Write out every line of the material as it stands, apart from the pictures.
+===+
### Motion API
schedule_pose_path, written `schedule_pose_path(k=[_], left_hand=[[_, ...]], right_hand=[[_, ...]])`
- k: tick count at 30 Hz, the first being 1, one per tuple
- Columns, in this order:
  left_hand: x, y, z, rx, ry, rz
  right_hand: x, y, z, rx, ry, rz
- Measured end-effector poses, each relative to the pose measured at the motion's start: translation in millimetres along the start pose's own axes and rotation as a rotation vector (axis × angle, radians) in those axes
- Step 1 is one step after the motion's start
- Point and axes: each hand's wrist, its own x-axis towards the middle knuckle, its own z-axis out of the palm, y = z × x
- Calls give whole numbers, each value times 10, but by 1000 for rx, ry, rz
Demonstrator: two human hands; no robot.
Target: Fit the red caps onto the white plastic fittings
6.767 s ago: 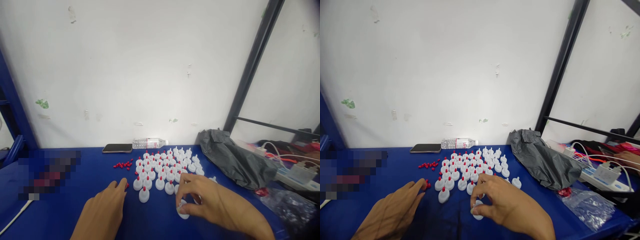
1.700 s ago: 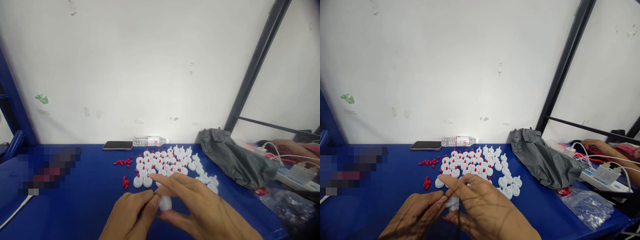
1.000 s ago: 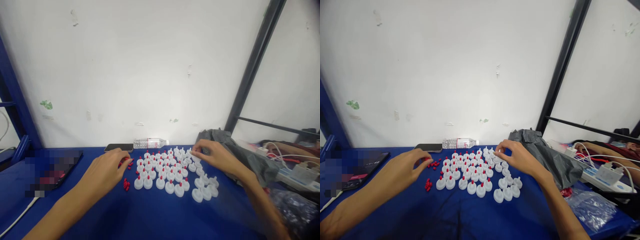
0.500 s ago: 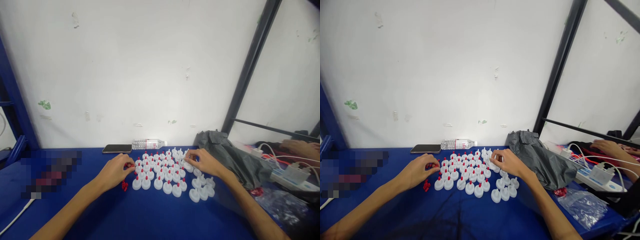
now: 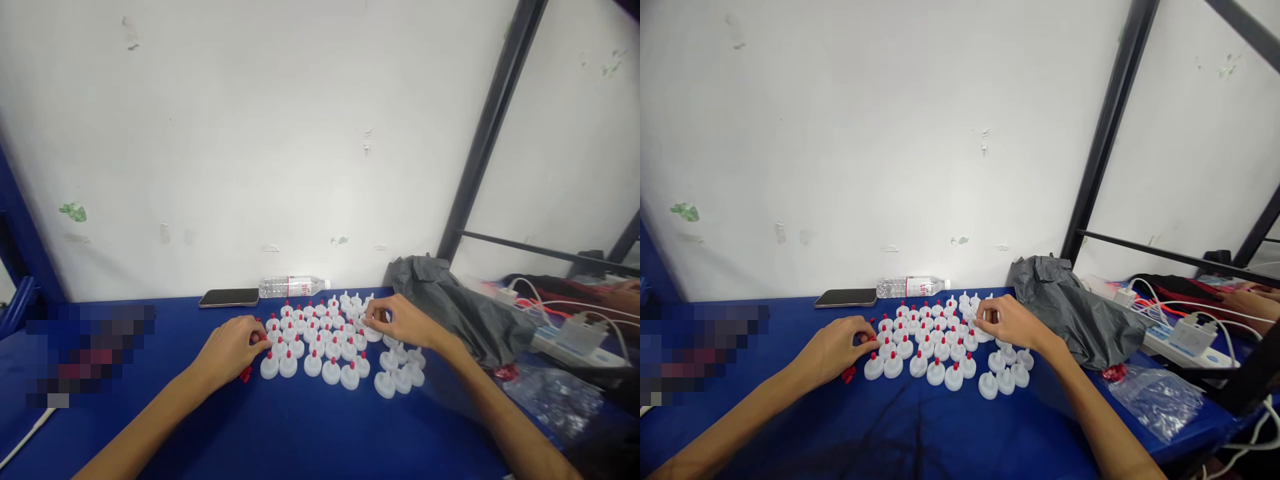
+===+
** Answer to the problem **
### Motion API
schedule_pose_path, written `schedule_pose_path(k=[_], left_hand=[[_, ...]], right_hand=[[_, ...]])`
- k: tick count at 30 Hz, the first being 1, one per tuple
- Columns, in this order:
  left_hand: x, y, z, rx, ry, rz
  right_hand: x, y, z, rx, ry, rz
- Measured end-effector poses, each relative to the pose measured at the motion's start: translation in millimetres along the start pose's own axes and rotation as a rotation vector (axis × angle, radians) in those axes
- Step 1 is one step after the motion's start
- Point and axes: each hand's wrist, its own x-axis towards the middle knuckle, its own z-axis out of the palm, y = z × x
- Calls give whole numbers, each value times 10, but by 1000 for rx, ry, rz
Demonstrator: two human hands; no robot.
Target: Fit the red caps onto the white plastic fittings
6.767 s ago: 
1.700 s ago: 
1.000 s ago: 
0.500 s ago: 
now: 

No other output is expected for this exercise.